Is there a best time to pick green tomatoes to make fried green tomatoes?


----------



## Katie H (Jun 16, 2014)

In my experience, and I've been making fried green tomatoes for many, many years, the best tomatoes for this purpose are uniformly green, firm tomatoes with no blemishes and no evidence of ripening.  The ones I fry are quite firm, almost hard, because they're definitely not ripe.


----------



## powerplantop (Jun 17, 2014)

I like to pick them just before they start to get color. Look at the bottom of the tomato and when I see some white starting to form they are mature but not ripe.


----------



## GA Home Cook (Jun 17, 2014)

Some of the resturants in Atlanta have the best.  Mary Mack's Tea Room are to die for.  they have a spicy Ranch that I am working on duplicating.  I like mine firm, no color.  Sliced and placed in a bag with Salt and white corn meal.  Fry up in an cast iron skillet until brown.


----------



## Oldvine (Jun 17, 2014)

When I see a green tomato, I pick it and fry it.  It's better if there is more than one.  Eventually, I choose them before they start to color.


----------



## chiklitmanfan (Jun 17, 2014)

For those of you who desire a little less oil or fat, I've tried this recipe with success.
Thin slice very unripe green tomatoes.  Dredge them through corn meal, salt, pepper and a little Parmesan cheese.  place on cookie sheet and spray with olive oil (there's that Misto again) and place under your oven broiler.  When they begin to get that slightly scorched look flip them over and spray with olive oil again.  The result is lighter, less greasy and still full of flavor.  

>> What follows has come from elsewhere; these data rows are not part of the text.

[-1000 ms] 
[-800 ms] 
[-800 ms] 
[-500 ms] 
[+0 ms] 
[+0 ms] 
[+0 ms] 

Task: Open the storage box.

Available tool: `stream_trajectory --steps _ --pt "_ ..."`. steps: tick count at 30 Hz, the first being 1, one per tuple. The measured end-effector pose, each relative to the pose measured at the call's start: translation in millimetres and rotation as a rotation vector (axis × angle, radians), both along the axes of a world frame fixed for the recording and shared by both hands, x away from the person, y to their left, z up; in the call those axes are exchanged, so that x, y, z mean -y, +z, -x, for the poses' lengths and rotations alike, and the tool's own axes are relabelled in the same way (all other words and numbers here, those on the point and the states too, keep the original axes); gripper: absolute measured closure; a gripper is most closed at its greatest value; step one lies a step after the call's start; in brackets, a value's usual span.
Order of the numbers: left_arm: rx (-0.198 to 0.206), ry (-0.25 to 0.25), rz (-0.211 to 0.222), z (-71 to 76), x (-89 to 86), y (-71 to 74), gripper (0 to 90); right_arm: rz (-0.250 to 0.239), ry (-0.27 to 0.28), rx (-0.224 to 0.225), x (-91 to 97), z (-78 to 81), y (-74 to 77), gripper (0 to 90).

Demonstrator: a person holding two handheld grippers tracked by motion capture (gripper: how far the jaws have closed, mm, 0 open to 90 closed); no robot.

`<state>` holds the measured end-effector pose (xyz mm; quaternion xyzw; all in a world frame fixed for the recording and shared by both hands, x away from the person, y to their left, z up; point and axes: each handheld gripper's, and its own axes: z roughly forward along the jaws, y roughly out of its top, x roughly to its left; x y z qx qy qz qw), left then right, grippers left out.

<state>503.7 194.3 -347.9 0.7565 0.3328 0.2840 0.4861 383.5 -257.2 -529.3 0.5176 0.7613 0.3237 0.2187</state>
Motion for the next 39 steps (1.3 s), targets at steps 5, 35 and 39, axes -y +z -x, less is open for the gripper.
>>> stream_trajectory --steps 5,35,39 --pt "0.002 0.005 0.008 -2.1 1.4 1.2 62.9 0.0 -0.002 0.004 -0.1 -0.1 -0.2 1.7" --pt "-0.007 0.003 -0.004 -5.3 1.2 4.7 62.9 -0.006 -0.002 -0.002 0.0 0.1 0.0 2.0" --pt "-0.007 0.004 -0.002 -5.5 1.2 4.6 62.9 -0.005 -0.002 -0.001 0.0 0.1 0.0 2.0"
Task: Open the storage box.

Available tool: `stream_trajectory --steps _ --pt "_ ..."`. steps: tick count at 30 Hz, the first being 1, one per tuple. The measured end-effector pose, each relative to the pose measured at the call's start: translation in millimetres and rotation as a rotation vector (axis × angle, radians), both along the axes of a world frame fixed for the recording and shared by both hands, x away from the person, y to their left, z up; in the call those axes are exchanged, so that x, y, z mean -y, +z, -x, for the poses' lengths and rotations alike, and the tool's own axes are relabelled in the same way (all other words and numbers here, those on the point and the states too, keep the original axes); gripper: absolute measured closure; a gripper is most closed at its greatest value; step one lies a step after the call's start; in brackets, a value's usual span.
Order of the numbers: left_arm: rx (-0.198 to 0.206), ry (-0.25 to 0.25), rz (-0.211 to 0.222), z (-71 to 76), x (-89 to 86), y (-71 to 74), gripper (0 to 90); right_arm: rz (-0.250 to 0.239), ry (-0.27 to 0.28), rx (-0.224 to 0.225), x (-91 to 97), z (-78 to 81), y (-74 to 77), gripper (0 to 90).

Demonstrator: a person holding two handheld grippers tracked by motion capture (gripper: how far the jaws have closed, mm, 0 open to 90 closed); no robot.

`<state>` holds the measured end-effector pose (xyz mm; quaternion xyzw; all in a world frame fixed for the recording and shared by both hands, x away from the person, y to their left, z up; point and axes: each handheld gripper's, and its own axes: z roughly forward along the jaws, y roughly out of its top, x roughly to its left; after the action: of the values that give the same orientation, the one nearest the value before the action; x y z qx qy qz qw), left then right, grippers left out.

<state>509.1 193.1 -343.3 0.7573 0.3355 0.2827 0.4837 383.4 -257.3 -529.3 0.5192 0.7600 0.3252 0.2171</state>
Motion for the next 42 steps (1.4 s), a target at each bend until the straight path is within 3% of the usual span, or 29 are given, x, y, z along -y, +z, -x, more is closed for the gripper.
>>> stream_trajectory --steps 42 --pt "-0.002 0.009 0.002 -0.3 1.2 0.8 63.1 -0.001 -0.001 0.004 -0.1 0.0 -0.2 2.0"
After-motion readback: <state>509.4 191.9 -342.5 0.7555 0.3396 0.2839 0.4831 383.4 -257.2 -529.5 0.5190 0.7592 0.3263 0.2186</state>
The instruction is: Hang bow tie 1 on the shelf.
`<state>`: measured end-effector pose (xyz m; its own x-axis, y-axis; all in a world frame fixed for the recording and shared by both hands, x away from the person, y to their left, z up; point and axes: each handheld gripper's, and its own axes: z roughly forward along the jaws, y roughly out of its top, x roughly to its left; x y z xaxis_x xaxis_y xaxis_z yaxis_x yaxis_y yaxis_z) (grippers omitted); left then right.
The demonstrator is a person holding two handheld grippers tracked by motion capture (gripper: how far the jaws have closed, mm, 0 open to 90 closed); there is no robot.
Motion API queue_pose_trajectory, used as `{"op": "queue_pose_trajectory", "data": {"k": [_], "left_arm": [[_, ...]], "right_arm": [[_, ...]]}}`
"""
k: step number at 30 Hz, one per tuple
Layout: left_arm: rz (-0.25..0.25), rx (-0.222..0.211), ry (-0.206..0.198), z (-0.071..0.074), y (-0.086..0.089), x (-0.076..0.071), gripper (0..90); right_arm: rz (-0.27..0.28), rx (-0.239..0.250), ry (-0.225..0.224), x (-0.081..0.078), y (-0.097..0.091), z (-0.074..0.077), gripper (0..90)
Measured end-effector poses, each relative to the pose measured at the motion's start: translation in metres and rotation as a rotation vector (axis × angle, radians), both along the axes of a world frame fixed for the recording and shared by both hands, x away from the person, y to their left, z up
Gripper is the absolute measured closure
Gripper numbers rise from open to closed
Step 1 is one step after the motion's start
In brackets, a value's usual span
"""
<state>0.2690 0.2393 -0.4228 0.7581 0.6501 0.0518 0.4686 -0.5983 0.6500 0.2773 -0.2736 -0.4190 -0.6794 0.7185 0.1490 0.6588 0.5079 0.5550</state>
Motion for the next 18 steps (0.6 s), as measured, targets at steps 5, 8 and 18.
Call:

One of the best sandwiches I ever ate in my life was at the Asheville airport's grill.  Fried green tomatoes, roasted red peppers, an asiago cheese slice and remoulade sauce, all on sourdough bread.

It no longer shows on the menu but this is one of the better restaurants I've eaten at. Asheville Regional Airport :: Dining + Gifts


----------



## Katie H (Jun 17, 2014)

I make mine pretty simply.

Slice a bit off the bottom and the top so that there is tomato "meat" exposed, then slice at least 1/4-inch thick.  Dip in well-beaten egg and press firmly into Italian bread crumbs, or Italian-seasoned panko crumbs.  Make certain the whole tomato is nicely coated.  Place on a wax paper-lined rack or cookie sheet and put in the refrigerator, uncovered, to "age" for at least 30 minutes.  This last step allows the gluten in the bread crumbs to set up a bit and keeps the breading from breaking up and falling off the tomato slices.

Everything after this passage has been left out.